– Серов говорит, – продолжила Лина, – что Богдо-гэгену лучше, кризис миновал. Через неделю будет на ногах.
Это было благом для хрупкой монгольской государственности, но нам с ней ничего хорошего не сулило. Борьба между ламской и княжеской партией вновь перейдет в латентную фазу, бригаду больше не будут задерживать в Урге, поход на Бар-Хото состоится, и нас ждет многомесячная разлука. Мы даже писать друг другу не сможем.
Лина ждала от меня каких-то успокаивающих слов, но вместо этого я просто ей подмигнул: мол, не вешай нос, что-нибудь придумаем. Доверившись моему оптимизму, она задорно тряхнула головой. Одна прядь выбилась из прически. Движение, которым она призвала ее к порядку и усмирила шпилькой, было совершенным, как у богини.
По-русски Дамдин говорил как мы с Линой, по-французски – лучше нас, но при входе в гостиную он приветствовал хозяйку на родном языке и по всем правилам степного этикета:
– Сайн-байна! Хорошо ли кочуете? Проводите ли весну в изобилии?
– Сайн-байна уу! Хорошо кочуем, проводим весну в изобилии, – отвечала Лина, поглядывая на меня, чтобы я оценил ее успехи в монгольском. Я показал ей большой палец.
Больше никого не ждали. Кухарка внесла самовар, Лина – два заварочных чайника. На приемах у нее пропагандировался русский образ жизни: чай пили не плиточный, а байховый, без бараньего жира и муки, с рафинадом вместо соли. К чаю подавали несколько сортов варенья, капустный пирог, бутерброды с сыром и экзотической для монголов вареной колбасой. Ничего, что нужно есть ножом и вилкой, не было, чтобы не смущать гостей, не умеющих ими пользоваться.

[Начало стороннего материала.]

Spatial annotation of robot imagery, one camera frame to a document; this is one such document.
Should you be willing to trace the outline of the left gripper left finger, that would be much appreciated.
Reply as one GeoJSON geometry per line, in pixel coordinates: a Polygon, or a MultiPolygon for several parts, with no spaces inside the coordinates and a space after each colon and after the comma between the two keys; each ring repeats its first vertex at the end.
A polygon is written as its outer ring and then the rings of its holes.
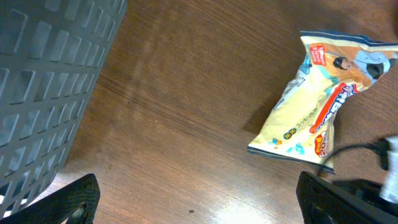
{"type": "Polygon", "coordinates": [[[100,200],[94,174],[87,174],[33,205],[1,220],[1,224],[93,223],[100,200]]]}

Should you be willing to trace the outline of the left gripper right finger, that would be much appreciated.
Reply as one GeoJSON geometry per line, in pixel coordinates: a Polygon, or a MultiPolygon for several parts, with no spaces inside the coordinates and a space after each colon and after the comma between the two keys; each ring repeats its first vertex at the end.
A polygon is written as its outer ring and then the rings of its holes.
{"type": "Polygon", "coordinates": [[[305,223],[395,224],[397,204],[379,196],[381,184],[364,179],[328,182],[300,174],[296,195],[305,223]]]}

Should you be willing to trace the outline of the yellow snack bag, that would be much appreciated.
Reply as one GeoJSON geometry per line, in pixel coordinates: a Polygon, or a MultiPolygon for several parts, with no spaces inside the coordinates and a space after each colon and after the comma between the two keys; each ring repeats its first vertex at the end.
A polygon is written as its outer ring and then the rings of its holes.
{"type": "Polygon", "coordinates": [[[332,30],[303,30],[306,54],[248,150],[332,173],[334,119],[397,62],[397,44],[332,30]]]}

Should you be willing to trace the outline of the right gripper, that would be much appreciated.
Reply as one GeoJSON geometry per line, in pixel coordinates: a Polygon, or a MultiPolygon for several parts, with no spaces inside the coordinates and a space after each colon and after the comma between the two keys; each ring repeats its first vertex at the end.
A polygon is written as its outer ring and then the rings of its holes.
{"type": "Polygon", "coordinates": [[[375,142],[352,144],[335,149],[332,157],[355,149],[375,153],[384,176],[378,181],[366,179],[335,180],[333,184],[362,202],[397,216],[397,136],[390,135],[375,142]]]}

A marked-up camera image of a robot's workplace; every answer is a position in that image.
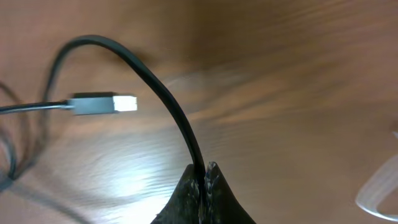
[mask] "wood grain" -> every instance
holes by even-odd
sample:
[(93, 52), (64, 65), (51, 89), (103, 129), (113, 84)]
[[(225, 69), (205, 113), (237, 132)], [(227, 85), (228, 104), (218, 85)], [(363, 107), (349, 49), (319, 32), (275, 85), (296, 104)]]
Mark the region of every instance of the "wood grain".
[[(384, 223), (354, 198), (396, 154), (397, 22), (393, 0), (0, 0), (0, 76), (36, 101), (62, 44), (113, 38), (175, 95), (257, 223)], [(54, 99), (110, 90), (135, 94), (139, 111), (54, 112), (51, 146), (20, 183), (88, 223), (149, 223), (190, 156), (159, 99), (104, 50), (76, 50)], [(0, 217), (75, 223), (11, 192)]]

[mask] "usb connector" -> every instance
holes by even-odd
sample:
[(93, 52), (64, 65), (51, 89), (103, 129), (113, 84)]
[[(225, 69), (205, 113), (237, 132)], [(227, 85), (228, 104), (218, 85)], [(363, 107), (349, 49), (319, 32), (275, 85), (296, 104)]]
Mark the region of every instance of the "usb connector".
[(75, 93), (68, 104), (75, 115), (111, 114), (123, 111), (136, 111), (137, 98), (116, 95), (112, 92)]

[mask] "cable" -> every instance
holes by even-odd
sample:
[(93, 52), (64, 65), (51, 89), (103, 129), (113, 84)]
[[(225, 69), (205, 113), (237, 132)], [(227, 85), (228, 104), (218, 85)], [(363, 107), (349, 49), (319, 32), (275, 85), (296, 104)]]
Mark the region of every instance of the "cable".
[(53, 110), (68, 109), (69, 105), (66, 101), (46, 102), (46, 103), (29, 103), (23, 105), (3, 106), (0, 108), (0, 114), (21, 113), (35, 110)]
[[(37, 121), (39, 129), (38, 136), (35, 139), (35, 145), (33, 147), (34, 154), (28, 160), (21, 161), (21, 163), (17, 166), (17, 169), (11, 179), (15, 180), (19, 178), (22, 174), (24, 174), (27, 169), (29, 169), (35, 164), (37, 158), (44, 151), (47, 145), (48, 135), (49, 135), (48, 109), (55, 109), (57, 107), (61, 109), (68, 109), (66, 108), (68, 105), (66, 105), (65, 102), (58, 102), (54, 104), (50, 103), (49, 100), (53, 92), (53, 89), (55, 88), (55, 82), (57, 80), (60, 67), (62, 66), (63, 59), (67, 56), (67, 54), (71, 50), (83, 45), (98, 45), (100, 47), (104, 47), (112, 51), (113, 53), (121, 57), (160, 98), (160, 100), (163, 102), (163, 104), (166, 106), (166, 108), (172, 115), (173, 119), (175, 120), (188, 146), (188, 149), (192, 157), (193, 165), (195, 168), (195, 175), (199, 185), (201, 198), (202, 200), (205, 200), (206, 199), (204, 194), (205, 165), (203, 162), (203, 158), (196, 137), (180, 105), (177, 103), (177, 101), (168, 91), (168, 89), (159, 81), (159, 79), (132, 52), (130, 52), (127, 48), (125, 48), (121, 44), (111, 39), (98, 35), (84, 35), (81, 37), (77, 37), (66, 43), (59, 51), (58, 55), (53, 61), (53, 65), (50, 69), (49, 76), (47, 77), (47, 83), (44, 88), (41, 103), (35, 105), (36, 106), (35, 110), (40, 110), (40, 114)], [(22, 105), (19, 108), (15, 107), (8, 109), (1, 108), (0, 111), (2, 111), (2, 109), (5, 112), (13, 111), (13, 113), (32, 110), (32, 108), (29, 108), (28, 105), (25, 106)]]

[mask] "usb cable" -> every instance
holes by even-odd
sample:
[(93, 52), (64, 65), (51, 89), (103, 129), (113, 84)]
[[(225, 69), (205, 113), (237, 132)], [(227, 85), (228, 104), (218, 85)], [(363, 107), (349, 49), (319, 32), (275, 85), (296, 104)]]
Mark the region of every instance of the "usb cable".
[(54, 109), (72, 110), (74, 115), (136, 111), (137, 98), (135, 96), (116, 95), (113, 92), (75, 93), (69, 100), (4, 106), (0, 108), (0, 114)]
[(31, 167), (33, 167), (41, 153), (45, 151), (49, 140), (49, 110), (71, 110), (75, 115), (110, 114), (137, 110), (136, 97), (116, 95), (110, 92), (75, 93), (69, 100), (51, 102), (50, 98), (53, 89), (55, 88), (58, 72), (62, 66), (63, 60), (73, 49), (84, 45), (97, 45), (118, 55), (160, 98), (175, 120), (187, 144), (194, 165), (195, 179), (199, 186), (201, 201), (202, 203), (205, 203), (205, 164), (203, 162), (196, 137), (180, 105), (163, 83), (132, 52), (121, 44), (99, 35), (84, 35), (77, 37), (66, 43), (60, 49), (53, 61), (49, 76), (47, 77), (47, 82), (44, 86), (43, 95), (39, 103), (20, 104), (16, 95), (13, 94), (10, 89), (0, 84), (0, 88), (2, 88), (16, 102), (16, 105), (13, 106), (0, 107), (0, 114), (40, 111), (37, 119), (38, 135), (33, 139), (33, 144), (31, 144), (29, 135), (26, 134), (29, 132), (29, 122), (27, 122), (27, 117), (20, 117), (21, 131), (23, 131), (22, 135), (25, 139), (22, 143), (25, 144), (26, 151), (32, 152), (32, 155), (27, 159), (23, 158), (21, 161), (17, 161), (14, 144), (6, 132), (0, 127), (0, 143), (5, 146), (4, 148), (9, 161), (8, 172), (0, 173), (0, 192), (10, 187), (15, 180), (20, 178)]

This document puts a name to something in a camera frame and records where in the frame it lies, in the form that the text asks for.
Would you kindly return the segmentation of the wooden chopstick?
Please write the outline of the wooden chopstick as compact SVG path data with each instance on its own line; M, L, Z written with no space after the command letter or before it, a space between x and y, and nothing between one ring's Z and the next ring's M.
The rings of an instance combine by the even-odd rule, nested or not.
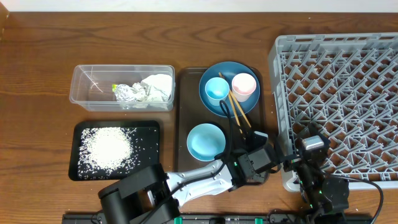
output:
M222 75L221 72L219 72L218 75L219 75L221 78L225 79L225 77ZM236 108L235 108L235 106L234 106L234 101L233 101L232 91L231 91L231 90L229 90L228 99L229 99L229 102L230 102L230 104L231 104L231 107L232 107L232 110L233 110L233 114L234 114L234 118L235 118L235 120L236 120L236 124L238 125L238 129L239 129L240 133L243 134L243 131L241 130L241 127L240 127L239 118L238 118L238 116L237 116Z
M246 117L245 112L243 111L242 107L240 106L239 102L237 101L236 97L233 95L233 92L229 91L229 96L234 101L234 104L237 106L238 110L240 111L241 115L243 116L244 120L247 122L248 126L251 128L251 123L249 122L248 118Z

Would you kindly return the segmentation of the light blue bowl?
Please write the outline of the light blue bowl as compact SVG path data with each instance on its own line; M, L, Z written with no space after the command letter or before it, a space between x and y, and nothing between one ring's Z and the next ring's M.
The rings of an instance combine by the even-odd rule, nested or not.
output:
M197 160L213 161L226 147L226 137L214 124L203 123L195 126L187 136L187 149Z

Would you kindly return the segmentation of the white napkin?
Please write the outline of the white napkin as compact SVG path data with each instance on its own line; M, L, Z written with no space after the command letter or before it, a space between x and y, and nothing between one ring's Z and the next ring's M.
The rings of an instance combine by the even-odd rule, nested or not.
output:
M133 101L149 102L153 106L167 110L167 102L172 92L172 77L166 74L150 75L131 87Z

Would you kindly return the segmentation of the foil snack wrapper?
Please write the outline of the foil snack wrapper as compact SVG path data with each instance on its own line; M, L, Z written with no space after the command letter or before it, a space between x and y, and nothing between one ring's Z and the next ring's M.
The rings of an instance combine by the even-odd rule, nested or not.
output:
M130 102L130 101L136 101L136 94L133 91L133 89L126 84L113 84L112 85L112 91L116 97L117 101L120 102Z

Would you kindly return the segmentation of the white rice pile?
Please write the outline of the white rice pile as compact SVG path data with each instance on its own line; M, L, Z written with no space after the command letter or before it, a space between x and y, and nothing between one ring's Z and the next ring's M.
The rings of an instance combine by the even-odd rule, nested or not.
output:
M78 180L123 179L159 162L156 127L85 128L80 136Z

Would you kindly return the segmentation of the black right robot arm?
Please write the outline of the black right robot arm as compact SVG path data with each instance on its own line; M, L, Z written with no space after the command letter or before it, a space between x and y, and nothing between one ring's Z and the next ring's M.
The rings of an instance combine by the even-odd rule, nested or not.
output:
M306 223L347 223L349 183L322 172L330 141L312 124L308 128L310 137L301 140L298 152L280 159L285 171L298 175L302 196L310 204L303 219Z

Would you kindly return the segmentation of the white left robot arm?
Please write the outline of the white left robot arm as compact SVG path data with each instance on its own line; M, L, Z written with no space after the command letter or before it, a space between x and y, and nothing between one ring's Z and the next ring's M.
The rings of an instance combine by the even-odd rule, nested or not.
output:
M280 165L283 156L269 143L251 151L229 147L199 169L146 167L100 190L98 197L108 223L165 223L179 217L186 202L260 182L260 174Z

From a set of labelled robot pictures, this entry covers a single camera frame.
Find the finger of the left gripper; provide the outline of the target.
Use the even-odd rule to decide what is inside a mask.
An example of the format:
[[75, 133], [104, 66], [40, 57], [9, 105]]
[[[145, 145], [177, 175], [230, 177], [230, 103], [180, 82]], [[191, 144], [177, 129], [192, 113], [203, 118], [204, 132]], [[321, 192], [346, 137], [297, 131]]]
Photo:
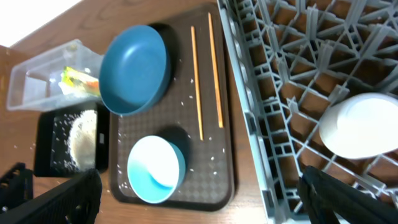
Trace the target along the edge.
[[33, 171], [18, 162], [1, 177], [1, 211], [16, 208], [33, 198]]

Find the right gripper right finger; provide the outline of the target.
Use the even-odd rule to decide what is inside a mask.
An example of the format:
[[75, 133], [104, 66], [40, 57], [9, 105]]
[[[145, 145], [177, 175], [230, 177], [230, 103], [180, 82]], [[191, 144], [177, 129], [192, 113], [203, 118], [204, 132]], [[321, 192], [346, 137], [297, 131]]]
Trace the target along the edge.
[[349, 223], [397, 223], [396, 209], [315, 167], [306, 167], [297, 189], [311, 223], [339, 223], [338, 215]]

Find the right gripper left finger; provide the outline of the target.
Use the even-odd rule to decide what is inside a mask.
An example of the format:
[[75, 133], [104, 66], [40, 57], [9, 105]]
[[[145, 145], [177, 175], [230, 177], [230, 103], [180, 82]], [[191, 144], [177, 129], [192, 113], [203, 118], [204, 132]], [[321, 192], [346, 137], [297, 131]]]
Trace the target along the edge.
[[9, 209], [1, 215], [1, 223], [94, 223], [100, 211], [101, 194], [100, 174], [90, 169]]

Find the green white cup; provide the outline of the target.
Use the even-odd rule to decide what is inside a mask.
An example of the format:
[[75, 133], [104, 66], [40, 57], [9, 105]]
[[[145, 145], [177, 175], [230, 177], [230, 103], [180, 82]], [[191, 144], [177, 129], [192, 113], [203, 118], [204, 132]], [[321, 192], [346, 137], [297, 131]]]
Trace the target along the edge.
[[397, 149], [397, 99], [363, 93], [327, 109], [319, 122], [322, 143], [345, 159], [365, 159]]

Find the light blue bowl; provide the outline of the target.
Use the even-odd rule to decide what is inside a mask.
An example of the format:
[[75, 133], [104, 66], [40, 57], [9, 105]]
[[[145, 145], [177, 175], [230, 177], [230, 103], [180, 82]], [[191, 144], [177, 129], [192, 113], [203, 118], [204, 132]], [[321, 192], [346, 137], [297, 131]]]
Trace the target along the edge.
[[186, 163], [181, 150], [160, 136], [146, 136], [132, 147], [127, 177], [133, 192], [147, 203], [169, 199], [181, 186]]

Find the yellow green snack wrapper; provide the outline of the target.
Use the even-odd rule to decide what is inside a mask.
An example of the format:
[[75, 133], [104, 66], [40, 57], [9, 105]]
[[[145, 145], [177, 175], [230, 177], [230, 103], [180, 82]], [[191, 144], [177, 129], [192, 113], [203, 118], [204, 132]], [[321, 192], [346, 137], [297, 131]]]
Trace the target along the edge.
[[79, 92], [100, 96], [98, 79], [71, 67], [64, 67], [58, 85], [64, 95]]

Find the dark blue plate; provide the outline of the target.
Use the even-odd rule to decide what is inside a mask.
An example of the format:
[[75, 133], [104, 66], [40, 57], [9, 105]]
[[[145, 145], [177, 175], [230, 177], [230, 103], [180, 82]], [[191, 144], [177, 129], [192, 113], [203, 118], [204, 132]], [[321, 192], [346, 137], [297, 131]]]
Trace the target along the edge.
[[114, 114], [137, 114], [163, 97], [170, 78], [170, 55], [162, 36], [151, 26], [132, 26], [111, 42], [103, 57], [101, 99]]

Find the wooden chopstick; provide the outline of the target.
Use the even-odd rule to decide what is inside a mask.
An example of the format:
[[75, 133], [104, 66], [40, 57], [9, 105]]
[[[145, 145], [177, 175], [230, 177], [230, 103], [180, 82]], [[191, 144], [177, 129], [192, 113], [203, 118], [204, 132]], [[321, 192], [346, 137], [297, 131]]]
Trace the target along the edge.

Я спросил Дамдина, почему он без жены, здорова ли она. Я был знаком с его Цыпилмой, прелестной буряткой, с отличием, как и он, окончившей женскую гимназию в Чите, и не ожидал, что мой вопрос вызовет у него такую реакцию. Он страдальчески сморщился и начал перечислять свои претензии к жене: в вину ей ставились якобы присущая бурятам хитрость, тщеславное желание одеваться по-европейски и выезжать в город не верхом, а на велосипеде, а главное – духовная неразвитость. Последнее выражалось в том, что она не желала изучать историю монголов и не верила, что из их свежеиспеченного государства выйдет что-нибудь путное.
Услышав слово «развод», я напомнил ему, как его Цыпилма висла на нем, как плакала, когда мы уходили из Урги навстречу наступающим по Калганскому тракту китайцам. У него задрожали губы, и в порыве той откровенности, о которой мы после жалеем, он признался мне, что Цыпилма отказывается с ним спать, пока он опять не начнет мочиться стоя, как раньше, а не на корточках, как испокон веку принято у монголов.
От необходимости что-то ему отвечать меня избавила Лина, пригласившая всех за стол. Дамдина она усадила рядом с собой, а мне достался стул между Гиршовичем и любителем генеалогии. В роли хозяйки салона Лина для начала направила застольный разговор в светское русло и подняла вопрос, хороша ли нынче летом будет трава в степи. Ее мнение состояло в том, что будет очень хороша. Гости по очереди стали с ней соглашаться. Старший из Санаевых сделал это в импровизированных стихах, и я ощутил прилив ненависти к нему.
Обычно программа таких вечеров состояла из двух частей: в первой кто-то из сотрудников агентства или их жен читал лекцию об успехах русской науки и искусства, по возможности сопровождая ее картинами волшебного фонаря, во второй слово предоставлялось кому-нибудь из аборигенов, но сегодня лекторша заболела. После вступительной беседы сразу перешли ко второй части – докладу Дамдина «Легенда о Шамбале как фактор развития национального самосознания у монголов».